Try it | Output exactly the lines below, starting with the line that has "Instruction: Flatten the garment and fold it" and going on through the line that has "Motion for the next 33", both included, and no other lines.
--- Supplied entries Enclosed Below ---
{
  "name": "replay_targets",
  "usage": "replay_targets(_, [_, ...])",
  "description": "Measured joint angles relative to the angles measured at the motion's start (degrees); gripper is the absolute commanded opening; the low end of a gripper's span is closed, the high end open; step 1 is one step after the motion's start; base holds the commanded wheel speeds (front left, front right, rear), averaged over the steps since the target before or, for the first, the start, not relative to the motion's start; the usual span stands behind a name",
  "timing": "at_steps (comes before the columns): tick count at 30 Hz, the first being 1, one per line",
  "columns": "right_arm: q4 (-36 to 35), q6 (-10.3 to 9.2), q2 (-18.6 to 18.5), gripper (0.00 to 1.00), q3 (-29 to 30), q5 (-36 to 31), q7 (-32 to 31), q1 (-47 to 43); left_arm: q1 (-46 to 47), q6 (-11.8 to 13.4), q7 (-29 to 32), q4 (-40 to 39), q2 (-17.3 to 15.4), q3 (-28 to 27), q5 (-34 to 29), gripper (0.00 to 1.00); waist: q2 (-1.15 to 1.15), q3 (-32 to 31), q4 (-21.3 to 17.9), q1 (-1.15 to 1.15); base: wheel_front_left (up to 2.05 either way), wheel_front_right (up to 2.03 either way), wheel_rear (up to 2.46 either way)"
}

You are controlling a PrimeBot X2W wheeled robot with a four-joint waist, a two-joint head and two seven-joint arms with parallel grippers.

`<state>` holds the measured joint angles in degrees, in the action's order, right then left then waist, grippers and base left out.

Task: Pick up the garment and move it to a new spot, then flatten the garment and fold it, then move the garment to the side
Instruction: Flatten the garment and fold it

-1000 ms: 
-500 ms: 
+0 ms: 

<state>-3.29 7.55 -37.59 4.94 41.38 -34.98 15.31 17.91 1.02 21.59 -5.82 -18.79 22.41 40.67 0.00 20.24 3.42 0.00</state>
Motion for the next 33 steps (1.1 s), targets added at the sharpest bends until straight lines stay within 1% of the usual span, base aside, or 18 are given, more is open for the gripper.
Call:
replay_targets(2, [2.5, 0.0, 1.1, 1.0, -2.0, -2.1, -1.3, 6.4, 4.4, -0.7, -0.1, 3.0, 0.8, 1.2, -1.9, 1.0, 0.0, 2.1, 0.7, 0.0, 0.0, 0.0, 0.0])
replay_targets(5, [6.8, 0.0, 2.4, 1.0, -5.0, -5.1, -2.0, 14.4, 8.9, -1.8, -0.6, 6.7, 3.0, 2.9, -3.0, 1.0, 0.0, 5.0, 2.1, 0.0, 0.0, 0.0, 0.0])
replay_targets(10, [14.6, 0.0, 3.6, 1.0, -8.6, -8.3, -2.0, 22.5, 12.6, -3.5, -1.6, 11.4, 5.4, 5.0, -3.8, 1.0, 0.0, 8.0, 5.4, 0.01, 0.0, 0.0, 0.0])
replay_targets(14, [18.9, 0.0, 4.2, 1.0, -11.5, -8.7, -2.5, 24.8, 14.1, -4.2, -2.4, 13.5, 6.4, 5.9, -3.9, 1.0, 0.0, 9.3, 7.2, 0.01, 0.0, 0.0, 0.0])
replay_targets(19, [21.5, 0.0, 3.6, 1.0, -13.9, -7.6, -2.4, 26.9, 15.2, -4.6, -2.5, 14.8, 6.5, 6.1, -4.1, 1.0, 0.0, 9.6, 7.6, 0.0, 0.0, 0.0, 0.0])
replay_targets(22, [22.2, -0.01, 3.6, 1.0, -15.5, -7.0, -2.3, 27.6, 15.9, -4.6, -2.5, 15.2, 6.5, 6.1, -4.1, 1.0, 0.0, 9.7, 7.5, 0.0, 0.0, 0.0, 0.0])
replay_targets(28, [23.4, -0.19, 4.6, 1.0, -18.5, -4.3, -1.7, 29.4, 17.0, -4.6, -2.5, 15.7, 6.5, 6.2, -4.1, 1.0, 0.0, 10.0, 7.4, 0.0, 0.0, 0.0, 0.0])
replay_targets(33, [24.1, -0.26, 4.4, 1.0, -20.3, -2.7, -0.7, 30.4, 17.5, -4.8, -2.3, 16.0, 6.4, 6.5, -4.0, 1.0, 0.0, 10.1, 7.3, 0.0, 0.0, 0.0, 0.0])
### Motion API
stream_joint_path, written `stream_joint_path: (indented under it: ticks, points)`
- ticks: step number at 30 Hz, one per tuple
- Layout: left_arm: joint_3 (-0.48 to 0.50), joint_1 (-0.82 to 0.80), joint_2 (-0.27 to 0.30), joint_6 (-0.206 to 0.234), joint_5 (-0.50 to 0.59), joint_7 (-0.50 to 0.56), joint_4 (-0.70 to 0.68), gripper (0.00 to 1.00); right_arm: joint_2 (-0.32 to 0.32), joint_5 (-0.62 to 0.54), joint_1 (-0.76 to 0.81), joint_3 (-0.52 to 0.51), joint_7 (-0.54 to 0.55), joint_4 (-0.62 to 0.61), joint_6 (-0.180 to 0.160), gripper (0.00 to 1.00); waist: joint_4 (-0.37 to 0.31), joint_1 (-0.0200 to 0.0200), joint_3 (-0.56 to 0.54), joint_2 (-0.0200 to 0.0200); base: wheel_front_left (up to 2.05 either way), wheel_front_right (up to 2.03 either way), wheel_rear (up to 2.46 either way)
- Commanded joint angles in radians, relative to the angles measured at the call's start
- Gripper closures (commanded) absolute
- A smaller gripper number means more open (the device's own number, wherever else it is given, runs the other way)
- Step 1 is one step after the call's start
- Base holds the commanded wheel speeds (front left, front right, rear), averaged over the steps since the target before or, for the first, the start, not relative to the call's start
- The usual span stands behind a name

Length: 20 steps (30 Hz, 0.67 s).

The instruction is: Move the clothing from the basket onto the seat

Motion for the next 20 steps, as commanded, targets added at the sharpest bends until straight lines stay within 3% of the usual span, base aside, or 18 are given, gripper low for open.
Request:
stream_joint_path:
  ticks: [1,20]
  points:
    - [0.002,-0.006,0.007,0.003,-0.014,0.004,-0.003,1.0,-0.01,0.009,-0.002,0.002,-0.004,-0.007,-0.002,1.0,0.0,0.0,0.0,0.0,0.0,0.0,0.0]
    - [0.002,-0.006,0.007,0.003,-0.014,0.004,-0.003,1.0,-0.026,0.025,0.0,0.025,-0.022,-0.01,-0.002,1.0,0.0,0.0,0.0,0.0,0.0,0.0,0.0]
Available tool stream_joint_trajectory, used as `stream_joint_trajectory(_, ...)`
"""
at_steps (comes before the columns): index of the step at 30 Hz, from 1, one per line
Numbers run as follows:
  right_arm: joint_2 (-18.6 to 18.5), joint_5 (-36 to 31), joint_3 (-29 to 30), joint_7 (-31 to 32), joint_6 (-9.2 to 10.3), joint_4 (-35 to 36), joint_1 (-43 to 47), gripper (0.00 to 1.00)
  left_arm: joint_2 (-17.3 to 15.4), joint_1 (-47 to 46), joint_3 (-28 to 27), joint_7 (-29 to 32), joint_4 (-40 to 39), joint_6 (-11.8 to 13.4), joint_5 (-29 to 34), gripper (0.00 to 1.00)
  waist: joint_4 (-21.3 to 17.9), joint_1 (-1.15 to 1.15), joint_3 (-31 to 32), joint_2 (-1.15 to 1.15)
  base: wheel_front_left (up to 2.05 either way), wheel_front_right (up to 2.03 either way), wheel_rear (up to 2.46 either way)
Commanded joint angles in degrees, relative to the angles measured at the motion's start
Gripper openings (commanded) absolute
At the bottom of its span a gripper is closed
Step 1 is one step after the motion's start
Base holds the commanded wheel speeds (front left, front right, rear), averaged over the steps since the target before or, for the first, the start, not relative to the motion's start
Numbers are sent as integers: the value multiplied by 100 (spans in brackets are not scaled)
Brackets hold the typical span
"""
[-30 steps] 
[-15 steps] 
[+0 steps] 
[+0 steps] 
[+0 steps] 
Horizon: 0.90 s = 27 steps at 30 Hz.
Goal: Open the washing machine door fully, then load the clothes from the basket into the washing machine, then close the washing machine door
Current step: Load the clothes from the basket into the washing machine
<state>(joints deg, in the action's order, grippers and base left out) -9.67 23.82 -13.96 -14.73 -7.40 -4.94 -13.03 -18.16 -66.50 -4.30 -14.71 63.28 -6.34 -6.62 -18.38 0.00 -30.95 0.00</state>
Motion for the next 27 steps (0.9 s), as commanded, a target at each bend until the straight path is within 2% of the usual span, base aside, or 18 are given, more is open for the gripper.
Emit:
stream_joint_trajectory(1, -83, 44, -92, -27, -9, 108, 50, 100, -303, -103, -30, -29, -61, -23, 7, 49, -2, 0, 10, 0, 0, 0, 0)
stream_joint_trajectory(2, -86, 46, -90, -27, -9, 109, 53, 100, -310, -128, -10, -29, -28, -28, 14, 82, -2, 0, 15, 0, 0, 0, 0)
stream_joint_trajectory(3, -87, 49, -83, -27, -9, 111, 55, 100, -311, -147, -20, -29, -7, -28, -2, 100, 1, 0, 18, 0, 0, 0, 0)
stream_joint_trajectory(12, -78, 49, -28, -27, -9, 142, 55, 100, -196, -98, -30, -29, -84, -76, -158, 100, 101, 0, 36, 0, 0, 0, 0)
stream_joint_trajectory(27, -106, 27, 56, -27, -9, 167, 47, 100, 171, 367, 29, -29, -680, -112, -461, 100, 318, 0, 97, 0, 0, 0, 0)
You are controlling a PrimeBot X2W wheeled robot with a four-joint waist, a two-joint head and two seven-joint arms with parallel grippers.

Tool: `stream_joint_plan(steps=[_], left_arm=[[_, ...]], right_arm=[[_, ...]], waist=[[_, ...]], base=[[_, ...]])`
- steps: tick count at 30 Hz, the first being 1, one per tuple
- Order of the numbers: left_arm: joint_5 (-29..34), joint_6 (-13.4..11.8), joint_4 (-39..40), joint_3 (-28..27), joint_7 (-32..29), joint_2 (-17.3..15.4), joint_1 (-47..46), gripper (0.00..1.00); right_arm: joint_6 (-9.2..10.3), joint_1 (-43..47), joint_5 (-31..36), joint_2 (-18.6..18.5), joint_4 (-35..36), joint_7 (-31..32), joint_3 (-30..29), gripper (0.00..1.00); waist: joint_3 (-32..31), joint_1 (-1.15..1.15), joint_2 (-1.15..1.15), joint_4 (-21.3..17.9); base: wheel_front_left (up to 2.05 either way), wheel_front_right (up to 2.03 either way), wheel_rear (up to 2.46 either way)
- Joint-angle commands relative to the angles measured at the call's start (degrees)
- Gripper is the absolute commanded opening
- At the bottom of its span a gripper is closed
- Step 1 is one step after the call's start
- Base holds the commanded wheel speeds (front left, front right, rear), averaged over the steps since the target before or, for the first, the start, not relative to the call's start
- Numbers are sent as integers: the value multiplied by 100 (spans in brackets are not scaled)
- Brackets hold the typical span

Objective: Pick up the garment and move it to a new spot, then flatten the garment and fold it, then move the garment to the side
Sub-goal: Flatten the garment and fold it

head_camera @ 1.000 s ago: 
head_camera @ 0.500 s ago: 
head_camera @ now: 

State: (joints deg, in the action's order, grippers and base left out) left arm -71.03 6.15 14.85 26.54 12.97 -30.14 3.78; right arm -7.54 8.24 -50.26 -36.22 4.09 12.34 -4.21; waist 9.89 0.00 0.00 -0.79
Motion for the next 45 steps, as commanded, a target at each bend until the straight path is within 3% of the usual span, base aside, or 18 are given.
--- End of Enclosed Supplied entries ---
Expected answer |
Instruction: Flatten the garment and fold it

-1000 ms: 
-500 ms: 
+0 ms: 

<state>-3.29 7.55 -37.59 4.94 41.38 -34.98 15.31 17.91 1.02 21.59 -5.82 -18.79 22.41 40.67 0.00 20.24 3.42 0.00</state>
Motion for the next 33 steps (1.1 s), targets added at the sharpest bends until straight lines stay within 1% of the usual span, base aside, or 18 are given, more is open for the gripper.

Output for the exercise is now complete.